Even pot culture observers are warning about the risks of vaping and dabbing. Vaping is growing in popularity, because it allows legal marijuana to be smoked in illegal places, such as ball games, malls, theatres, schools. There is also the risk of not getting all the butane out of the finished product. According to Mother Jones magazine, “When BHO is improperly made, it can be tainted with toxins.”
The two main arguments in favor of legalizing marijuana are: 1) that it is not harmful and 2) that it is impossible to overdose. With dabbing and vaping, we know differently.
“Dabbing” is a way to get the quickest, long-lasting high with a single inhale. In fact, a single puff from a pipe or vaping pen can give the effect of smoking many joints. Unfortunately for parents, the new vaping pens make it extremely difficult to see, smell or detect.
“Dabbing is to marijuana, as crack is to cocaine,” is a way it’s been explained. No one should ever try it, because the psychosis can be immediate, and, as a habit, it is nearly impossible to get unhooked.
Why, should parents worry? Because the pens go undetected and, secondly, because children are getting into pot at younger ages. Wheat Ridge, Colorado, is the site of Three Kings Dab Supply, a club where users bring their own dabs and party. According to a mom in Wheat Ridge, “Since legalization, marijuana has become a problem in the middle schools and has shown up in the elementary schools twice.”
Marijuana users suggest that kids use dabs, precisely because it can go undetected. Dabbing is actually more popular with the young users than with middle-aged adults, who often find it too strong.
How Dabs are Made
Dabbers take a tiny bit of butane hash oil, BHO — hardened or buttery, and quickly light it up in a small compartment. BHO is to marijuana, as crack is to cocaine.

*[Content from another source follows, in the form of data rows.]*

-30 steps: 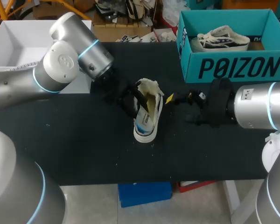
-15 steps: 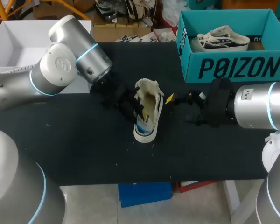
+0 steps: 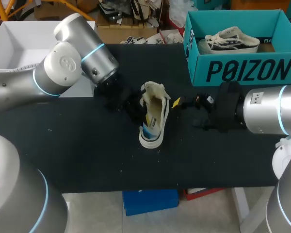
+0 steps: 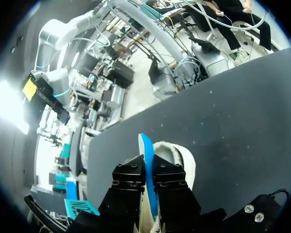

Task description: Take the shoe out of the shoebox, open the shoe tongue, remove and reinsert the insole, then place the shoe into the shoebox

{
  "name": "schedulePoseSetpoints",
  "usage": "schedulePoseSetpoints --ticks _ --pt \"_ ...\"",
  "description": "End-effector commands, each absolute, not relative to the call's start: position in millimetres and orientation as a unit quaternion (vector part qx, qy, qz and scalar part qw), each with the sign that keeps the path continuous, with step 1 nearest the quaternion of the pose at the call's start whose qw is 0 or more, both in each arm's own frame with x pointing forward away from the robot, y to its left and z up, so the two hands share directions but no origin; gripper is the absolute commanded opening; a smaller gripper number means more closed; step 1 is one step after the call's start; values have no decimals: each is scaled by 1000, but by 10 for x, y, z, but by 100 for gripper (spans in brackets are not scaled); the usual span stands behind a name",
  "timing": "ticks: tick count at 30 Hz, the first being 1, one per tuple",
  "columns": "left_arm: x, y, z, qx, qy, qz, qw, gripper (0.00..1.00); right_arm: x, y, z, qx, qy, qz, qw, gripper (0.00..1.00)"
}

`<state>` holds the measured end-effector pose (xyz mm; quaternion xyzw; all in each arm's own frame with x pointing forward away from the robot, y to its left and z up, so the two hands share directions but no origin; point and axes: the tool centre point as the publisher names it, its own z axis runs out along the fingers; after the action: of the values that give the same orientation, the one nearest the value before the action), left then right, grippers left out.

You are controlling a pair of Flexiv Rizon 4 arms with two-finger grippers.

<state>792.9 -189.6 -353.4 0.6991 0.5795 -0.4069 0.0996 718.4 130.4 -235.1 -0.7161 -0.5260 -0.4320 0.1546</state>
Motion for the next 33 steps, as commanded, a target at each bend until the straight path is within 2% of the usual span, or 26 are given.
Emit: schedulePoseSetpoints --ticks 1,27,31,33 --pt "7969 -1931 -3568 699 579 -407 100 0 7171 1262 -2338 -714 -528 -432 158 100" --pt "8195 -2036 -3666 699 597 -380 101 0 7171 1262 -2338 -714 -528 -432 158 100" --pt "8138 -2023 -3660 704 594 -378 87 20 7171 1262 -2338 -714 -528 -432 158 100" --pt "8095 -2001 -3657 706 593 -378 81 45 7171 1262 -2338 -714 -528 -432 158 100"
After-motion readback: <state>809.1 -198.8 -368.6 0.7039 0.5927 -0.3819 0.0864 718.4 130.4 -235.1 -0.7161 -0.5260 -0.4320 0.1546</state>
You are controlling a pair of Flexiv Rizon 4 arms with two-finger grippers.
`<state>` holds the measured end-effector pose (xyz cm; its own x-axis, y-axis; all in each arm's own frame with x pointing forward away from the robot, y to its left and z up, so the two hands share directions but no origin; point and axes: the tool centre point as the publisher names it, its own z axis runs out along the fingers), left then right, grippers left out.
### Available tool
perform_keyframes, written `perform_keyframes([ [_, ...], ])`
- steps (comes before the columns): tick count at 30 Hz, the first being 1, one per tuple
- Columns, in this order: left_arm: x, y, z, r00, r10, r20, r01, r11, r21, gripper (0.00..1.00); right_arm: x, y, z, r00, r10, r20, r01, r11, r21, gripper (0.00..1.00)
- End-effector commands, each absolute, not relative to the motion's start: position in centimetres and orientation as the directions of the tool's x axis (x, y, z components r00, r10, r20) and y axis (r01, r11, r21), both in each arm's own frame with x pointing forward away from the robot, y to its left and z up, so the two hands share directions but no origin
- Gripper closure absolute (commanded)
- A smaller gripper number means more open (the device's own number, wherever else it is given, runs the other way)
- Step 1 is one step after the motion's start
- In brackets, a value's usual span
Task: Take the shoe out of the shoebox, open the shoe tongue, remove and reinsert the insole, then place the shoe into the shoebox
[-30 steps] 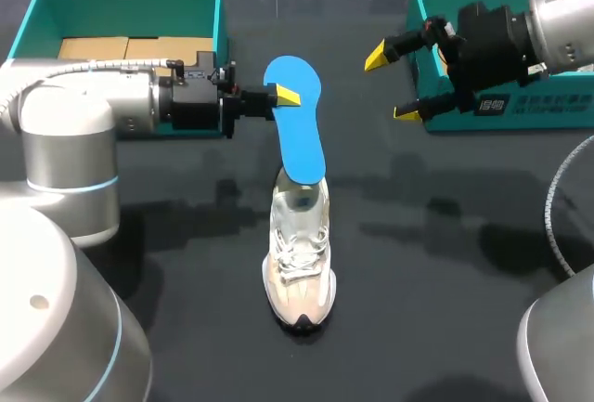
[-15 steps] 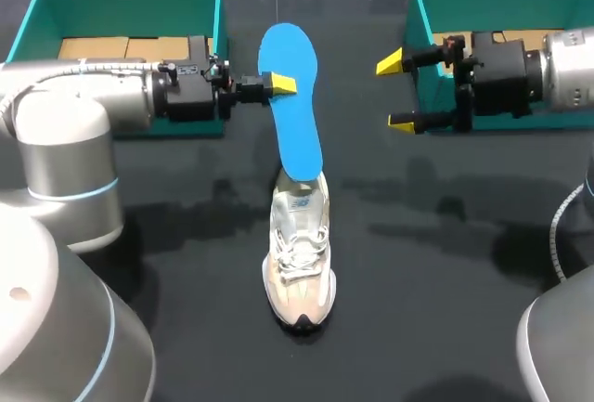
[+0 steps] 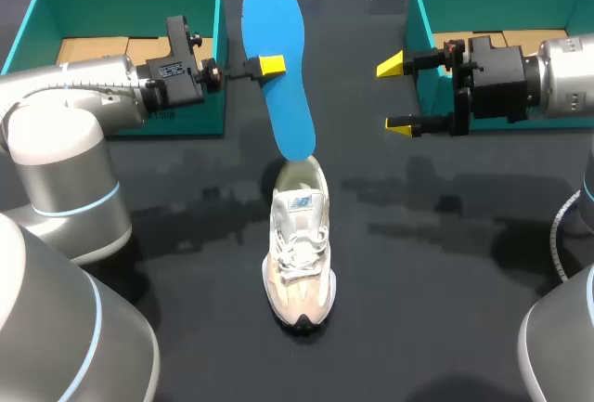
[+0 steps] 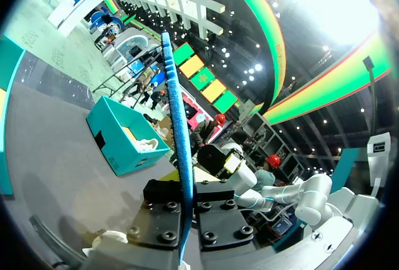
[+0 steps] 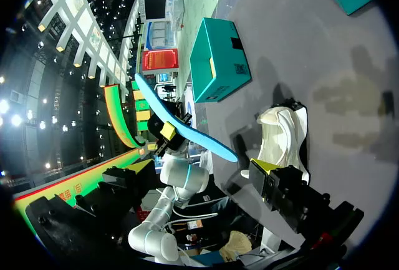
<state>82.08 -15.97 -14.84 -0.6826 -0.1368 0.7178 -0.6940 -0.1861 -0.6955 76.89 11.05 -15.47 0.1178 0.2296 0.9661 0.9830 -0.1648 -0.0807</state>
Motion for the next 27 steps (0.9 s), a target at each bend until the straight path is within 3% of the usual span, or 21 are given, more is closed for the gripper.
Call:
perform_keyframes([
  [1,82.08,-15.75,-14.54,-0.918,-0.184,0.350,-0.324,-0.158,-0.933,1.00,77.18,11.43,-15.47,0.123,0.233,0.965,0.983,-0.162,-0.086,0.00],
  [10,82.29,-15.57,-14.42,-0.964,-0.169,0.207,-0.204,-0.038,-0.978,1.00,77.26,11.78,-15.61,0.134,0.223,0.966,0.983,-0.152,-0.102,0.00],
  [27,82.06,-14.82,-14.42,-0.983,-0.034,-0.180,0.180,-0.010,-0.984,1.00,77.52,12.37,-15.31,0.153,0.203,0.967,0.985,-0.113,-0.132,0.00],
])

Users have extracted the THC (the component in the marijuana plant that causes a high) from the plant to get maximum strength, usually using butane gas in some type of glass tube. When it first comes out it is an oil, but the oil becomes waxy or buttery before hardening into the bits. Hardened, it can be broken into tiny bits and give a high that last all day.

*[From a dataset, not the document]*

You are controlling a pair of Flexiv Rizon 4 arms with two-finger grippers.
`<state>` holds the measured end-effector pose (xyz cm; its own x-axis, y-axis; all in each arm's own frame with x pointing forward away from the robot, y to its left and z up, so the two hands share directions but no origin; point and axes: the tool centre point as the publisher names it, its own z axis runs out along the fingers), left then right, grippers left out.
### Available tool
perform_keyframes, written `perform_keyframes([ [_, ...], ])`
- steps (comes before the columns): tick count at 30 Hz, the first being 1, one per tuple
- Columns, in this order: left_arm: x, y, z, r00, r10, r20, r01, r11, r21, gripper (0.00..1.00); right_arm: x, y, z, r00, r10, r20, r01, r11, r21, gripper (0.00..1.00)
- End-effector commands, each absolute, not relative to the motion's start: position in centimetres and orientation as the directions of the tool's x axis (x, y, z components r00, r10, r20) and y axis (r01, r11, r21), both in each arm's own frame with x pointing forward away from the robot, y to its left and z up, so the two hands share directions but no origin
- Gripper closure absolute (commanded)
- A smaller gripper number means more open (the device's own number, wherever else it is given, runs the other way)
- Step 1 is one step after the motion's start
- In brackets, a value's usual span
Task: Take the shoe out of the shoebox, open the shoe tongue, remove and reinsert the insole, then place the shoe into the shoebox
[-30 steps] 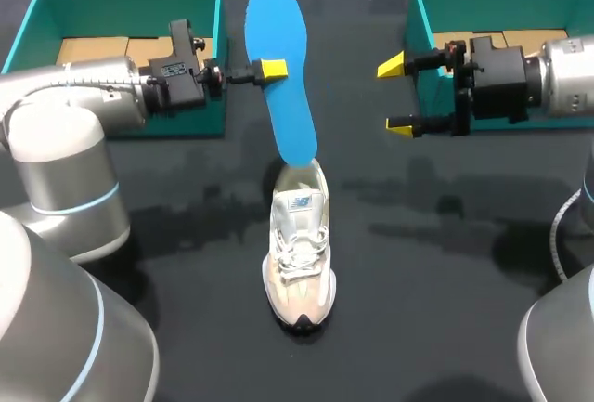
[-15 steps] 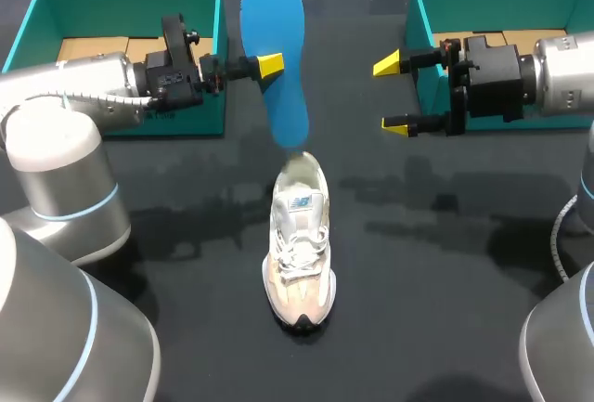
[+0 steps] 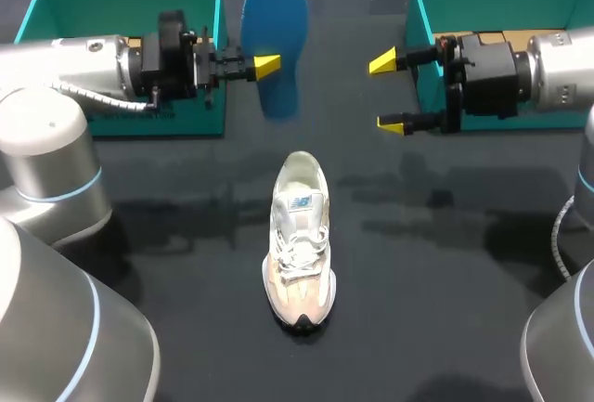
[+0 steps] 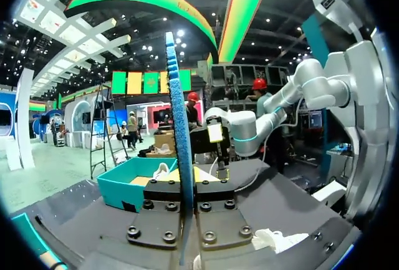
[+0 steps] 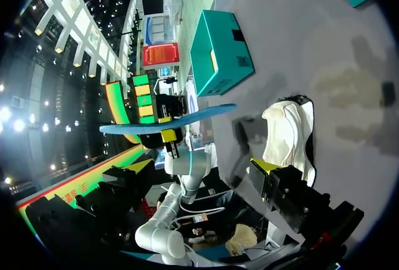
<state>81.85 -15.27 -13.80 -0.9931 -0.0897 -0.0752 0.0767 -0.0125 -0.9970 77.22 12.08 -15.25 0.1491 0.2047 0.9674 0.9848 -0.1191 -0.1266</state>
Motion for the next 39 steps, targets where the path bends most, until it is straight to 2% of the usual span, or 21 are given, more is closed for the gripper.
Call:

There are many nicknames for butane hash oil: “Wax,” “Honey oil,” “earwax,” “dabs” “shatter” and more. It could be smoked, vaped or infused into the edibles. Vaping is a concern, since the vape pens, meant for tobacco, are adapted to be used with concentrates or dabs of marijuana. It is a way that teens may be using marijuana without detection.
Dabbing is Growing in Popularity Especially Among Teens
In short, hash oil offers a quick and lasting high for users. A single hit can last more than a day. By making it, it costs a user about 50% less than it would by buying it from a licensed dispensary or maker.
One may think that experienced, middle-aged users would be most likely to dab. On the contrary, it is often the teens who go for the quick high, as well as the ease of use.
Dabbing packs such a wallop, it has been known to cause blackouts. Even insiders warn that injury and death are possible.